= Task prompt =
Entries follow. Give back exactly the lines starting at the one containing "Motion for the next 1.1" and ending at the one containing "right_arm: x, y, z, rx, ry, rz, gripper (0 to", and no other lines.

START Supplied entries

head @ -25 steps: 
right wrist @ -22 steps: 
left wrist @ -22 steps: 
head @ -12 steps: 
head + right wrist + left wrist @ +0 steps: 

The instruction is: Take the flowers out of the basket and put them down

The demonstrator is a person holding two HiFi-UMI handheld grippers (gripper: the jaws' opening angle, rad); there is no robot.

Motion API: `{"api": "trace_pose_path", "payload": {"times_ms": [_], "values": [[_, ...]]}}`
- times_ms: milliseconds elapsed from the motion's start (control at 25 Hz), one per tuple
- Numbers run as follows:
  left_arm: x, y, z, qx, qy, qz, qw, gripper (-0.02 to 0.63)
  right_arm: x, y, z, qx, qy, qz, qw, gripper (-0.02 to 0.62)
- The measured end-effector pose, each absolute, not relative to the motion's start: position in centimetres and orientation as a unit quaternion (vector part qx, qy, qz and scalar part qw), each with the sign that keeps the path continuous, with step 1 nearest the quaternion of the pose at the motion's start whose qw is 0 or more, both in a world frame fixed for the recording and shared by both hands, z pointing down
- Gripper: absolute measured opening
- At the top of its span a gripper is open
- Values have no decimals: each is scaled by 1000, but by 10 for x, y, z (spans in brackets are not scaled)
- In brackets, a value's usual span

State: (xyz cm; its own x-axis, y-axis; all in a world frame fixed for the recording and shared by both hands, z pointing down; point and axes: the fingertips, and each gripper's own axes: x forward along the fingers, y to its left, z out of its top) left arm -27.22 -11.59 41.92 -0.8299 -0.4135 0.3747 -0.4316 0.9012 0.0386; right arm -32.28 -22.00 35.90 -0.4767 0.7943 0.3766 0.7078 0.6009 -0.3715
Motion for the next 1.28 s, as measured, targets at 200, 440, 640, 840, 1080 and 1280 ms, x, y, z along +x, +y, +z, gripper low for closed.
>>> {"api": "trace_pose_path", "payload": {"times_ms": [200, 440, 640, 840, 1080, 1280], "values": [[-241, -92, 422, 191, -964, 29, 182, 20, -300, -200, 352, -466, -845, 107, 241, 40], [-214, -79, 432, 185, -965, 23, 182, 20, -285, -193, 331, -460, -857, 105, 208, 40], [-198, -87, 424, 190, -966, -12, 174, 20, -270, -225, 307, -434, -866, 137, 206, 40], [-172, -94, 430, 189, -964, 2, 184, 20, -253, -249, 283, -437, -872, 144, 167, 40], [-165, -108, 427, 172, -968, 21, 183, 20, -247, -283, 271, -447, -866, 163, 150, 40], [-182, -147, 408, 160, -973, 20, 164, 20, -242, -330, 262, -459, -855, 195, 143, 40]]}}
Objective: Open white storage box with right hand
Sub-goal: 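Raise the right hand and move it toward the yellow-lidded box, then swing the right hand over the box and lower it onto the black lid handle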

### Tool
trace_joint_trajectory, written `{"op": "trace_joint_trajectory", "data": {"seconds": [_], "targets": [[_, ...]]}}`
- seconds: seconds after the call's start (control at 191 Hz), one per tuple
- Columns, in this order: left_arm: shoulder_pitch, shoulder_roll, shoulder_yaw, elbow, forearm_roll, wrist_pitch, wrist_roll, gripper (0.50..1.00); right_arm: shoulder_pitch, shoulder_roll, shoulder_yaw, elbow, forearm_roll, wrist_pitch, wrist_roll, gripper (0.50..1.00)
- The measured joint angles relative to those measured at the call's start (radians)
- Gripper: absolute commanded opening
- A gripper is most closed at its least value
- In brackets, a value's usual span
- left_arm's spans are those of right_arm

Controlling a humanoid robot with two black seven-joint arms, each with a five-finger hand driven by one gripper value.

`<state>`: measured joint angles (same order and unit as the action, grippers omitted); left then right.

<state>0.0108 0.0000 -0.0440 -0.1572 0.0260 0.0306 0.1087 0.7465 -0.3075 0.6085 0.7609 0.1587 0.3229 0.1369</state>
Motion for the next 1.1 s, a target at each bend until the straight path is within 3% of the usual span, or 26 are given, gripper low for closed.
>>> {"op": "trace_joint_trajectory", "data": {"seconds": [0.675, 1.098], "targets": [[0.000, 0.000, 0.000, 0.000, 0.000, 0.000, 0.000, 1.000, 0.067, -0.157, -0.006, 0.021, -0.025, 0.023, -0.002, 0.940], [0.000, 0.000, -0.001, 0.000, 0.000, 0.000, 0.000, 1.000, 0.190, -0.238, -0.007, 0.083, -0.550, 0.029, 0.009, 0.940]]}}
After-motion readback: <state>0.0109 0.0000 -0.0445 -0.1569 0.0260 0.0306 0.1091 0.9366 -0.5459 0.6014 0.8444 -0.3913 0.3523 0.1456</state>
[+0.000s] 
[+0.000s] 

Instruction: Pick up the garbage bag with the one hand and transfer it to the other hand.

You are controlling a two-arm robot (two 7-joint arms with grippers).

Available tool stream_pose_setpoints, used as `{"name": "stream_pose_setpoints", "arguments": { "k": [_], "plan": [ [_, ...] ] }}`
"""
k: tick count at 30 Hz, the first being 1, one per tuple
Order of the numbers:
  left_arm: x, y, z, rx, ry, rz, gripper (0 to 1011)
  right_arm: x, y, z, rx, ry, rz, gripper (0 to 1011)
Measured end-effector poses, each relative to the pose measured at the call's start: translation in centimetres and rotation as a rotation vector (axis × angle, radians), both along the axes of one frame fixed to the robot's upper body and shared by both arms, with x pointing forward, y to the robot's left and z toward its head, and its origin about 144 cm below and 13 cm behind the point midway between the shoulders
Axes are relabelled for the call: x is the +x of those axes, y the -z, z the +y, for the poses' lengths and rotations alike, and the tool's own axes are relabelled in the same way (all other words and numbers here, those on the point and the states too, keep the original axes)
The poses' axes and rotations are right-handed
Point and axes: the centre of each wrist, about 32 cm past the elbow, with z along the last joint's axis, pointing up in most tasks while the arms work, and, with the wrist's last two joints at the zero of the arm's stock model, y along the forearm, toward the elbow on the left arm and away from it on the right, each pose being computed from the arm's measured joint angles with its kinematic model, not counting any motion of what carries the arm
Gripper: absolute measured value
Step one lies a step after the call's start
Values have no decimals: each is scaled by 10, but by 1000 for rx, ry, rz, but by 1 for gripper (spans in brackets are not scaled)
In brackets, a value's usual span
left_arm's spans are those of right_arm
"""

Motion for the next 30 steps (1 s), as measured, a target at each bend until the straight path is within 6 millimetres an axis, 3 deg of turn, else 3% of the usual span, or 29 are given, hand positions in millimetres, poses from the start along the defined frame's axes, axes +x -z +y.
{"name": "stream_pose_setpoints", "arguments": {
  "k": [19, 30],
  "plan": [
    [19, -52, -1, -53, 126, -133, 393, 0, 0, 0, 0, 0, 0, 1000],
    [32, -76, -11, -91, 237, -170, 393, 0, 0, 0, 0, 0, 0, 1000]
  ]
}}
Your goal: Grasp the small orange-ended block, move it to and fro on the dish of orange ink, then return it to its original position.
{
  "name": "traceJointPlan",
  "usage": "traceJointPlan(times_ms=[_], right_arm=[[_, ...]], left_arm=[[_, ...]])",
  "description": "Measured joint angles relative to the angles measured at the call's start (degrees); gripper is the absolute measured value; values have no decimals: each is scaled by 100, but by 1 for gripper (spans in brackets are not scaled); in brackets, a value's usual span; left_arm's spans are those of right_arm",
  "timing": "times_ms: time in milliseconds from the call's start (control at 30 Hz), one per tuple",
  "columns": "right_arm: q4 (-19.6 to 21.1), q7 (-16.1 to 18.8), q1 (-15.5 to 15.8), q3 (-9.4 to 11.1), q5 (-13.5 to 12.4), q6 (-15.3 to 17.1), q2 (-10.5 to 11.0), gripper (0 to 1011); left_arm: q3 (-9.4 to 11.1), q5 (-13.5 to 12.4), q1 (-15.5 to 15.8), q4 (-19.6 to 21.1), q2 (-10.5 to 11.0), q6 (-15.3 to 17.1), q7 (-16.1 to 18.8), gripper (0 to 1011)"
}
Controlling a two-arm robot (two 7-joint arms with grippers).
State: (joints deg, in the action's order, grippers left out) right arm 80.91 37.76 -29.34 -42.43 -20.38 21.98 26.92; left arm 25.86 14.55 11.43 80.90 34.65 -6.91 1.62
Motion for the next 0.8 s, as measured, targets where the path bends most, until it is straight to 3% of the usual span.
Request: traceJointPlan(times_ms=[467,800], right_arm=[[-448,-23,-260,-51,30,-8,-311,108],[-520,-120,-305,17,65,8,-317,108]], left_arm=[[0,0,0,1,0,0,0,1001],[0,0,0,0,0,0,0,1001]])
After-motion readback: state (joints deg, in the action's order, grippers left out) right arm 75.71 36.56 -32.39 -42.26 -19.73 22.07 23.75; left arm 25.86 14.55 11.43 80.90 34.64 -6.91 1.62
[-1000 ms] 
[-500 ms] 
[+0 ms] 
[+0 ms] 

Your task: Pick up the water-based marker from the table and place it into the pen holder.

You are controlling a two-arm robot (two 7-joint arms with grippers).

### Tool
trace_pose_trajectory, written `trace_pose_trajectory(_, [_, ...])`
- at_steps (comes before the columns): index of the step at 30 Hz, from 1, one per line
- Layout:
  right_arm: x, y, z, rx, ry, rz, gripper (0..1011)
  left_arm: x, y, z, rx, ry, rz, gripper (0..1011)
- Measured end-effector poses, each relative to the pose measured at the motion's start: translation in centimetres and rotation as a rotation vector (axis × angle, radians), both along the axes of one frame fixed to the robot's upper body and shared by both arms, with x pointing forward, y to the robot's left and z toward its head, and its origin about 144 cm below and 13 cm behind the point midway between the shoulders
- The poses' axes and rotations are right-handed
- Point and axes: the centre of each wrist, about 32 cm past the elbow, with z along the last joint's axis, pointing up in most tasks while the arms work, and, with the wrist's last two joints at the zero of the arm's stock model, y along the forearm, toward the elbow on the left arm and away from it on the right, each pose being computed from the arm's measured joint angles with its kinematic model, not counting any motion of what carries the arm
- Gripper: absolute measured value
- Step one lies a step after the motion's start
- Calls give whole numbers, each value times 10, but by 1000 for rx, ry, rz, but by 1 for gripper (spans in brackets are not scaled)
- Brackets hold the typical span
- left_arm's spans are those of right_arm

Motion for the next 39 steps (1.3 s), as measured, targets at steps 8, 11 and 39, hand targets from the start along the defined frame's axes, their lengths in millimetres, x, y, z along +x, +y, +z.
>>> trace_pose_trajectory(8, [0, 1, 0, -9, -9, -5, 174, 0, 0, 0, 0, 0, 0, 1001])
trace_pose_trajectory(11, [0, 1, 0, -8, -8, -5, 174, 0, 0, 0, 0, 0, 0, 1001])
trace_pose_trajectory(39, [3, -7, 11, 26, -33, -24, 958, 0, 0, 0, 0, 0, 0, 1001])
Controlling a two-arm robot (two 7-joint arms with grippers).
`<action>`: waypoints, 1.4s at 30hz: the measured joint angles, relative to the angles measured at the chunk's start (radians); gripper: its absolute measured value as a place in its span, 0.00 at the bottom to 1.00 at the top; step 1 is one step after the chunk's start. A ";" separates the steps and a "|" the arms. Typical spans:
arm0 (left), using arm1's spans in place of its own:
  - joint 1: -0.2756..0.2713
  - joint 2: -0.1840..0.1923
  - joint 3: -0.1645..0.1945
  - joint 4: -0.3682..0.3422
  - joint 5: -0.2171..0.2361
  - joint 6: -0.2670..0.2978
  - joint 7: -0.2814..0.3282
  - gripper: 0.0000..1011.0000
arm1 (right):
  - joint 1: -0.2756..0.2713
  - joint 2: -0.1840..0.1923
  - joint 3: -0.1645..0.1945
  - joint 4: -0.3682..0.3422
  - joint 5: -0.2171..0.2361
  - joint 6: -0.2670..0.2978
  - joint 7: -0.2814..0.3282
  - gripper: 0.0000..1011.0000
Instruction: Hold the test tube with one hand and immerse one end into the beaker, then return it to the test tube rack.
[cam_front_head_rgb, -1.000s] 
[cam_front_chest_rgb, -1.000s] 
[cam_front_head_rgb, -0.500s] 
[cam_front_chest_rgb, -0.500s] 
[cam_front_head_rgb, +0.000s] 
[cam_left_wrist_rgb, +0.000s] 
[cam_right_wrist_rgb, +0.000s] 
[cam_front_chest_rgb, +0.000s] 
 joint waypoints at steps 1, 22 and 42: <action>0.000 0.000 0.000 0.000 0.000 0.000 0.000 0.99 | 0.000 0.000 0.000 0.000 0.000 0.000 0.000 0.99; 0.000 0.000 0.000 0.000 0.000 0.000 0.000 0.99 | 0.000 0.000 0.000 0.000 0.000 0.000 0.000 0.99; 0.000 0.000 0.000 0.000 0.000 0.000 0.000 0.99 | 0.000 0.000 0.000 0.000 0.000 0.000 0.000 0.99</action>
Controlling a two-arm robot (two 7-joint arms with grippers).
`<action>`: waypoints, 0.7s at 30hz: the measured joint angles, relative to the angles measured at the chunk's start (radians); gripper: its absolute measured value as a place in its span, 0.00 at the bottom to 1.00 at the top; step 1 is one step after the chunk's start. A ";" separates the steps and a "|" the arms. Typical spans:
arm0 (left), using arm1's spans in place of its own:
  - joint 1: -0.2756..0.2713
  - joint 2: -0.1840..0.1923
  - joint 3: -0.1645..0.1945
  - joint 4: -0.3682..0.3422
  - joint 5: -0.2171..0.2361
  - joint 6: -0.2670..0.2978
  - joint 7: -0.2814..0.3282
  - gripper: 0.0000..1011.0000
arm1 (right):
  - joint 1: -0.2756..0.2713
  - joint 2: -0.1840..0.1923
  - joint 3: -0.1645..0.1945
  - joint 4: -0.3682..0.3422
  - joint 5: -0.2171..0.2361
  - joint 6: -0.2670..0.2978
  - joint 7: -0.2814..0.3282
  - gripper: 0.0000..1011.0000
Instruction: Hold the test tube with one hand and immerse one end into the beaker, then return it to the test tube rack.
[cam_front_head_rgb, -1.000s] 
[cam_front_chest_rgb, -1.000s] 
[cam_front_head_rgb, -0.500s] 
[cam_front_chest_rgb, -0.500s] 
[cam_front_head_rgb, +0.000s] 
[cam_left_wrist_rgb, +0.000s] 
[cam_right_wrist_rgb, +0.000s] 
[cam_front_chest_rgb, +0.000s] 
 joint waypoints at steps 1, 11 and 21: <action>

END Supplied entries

= Answer box =
Motion for the next 1.1 s, a target at each bend until the straight path is within 3% of the usual span, or 26 are given, gripper low for closed.
>>> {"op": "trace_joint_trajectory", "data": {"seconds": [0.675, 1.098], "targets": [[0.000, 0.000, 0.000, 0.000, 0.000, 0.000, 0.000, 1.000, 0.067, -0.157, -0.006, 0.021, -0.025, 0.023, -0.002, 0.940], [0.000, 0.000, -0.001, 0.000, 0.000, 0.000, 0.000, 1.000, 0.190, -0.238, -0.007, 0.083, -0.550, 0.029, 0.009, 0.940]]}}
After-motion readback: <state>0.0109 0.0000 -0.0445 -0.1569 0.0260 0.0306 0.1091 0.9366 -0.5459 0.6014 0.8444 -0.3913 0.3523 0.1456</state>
[+0.000s] 
[+0.000s] 

Instruction: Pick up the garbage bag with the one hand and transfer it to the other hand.

You are controlling a two-arm robot (two 7-joint arms with grippers).

Available tool stream_pose_setpoints, used as `{"name": "stream_pose_setpoints", "arguments": { "k": [_], "plan": [ [_, ...] ] }}`
"""
k: tick count at 30 Hz, the first being 1, one per tuple
Order of the numbers:
  left_arm: x, y, z, rx, ry, rz, gripper (0 to 1011)
  right_arm: x, y, z, rx, ry, rz, gripper (0 to 1011)

That wraps up the exercise.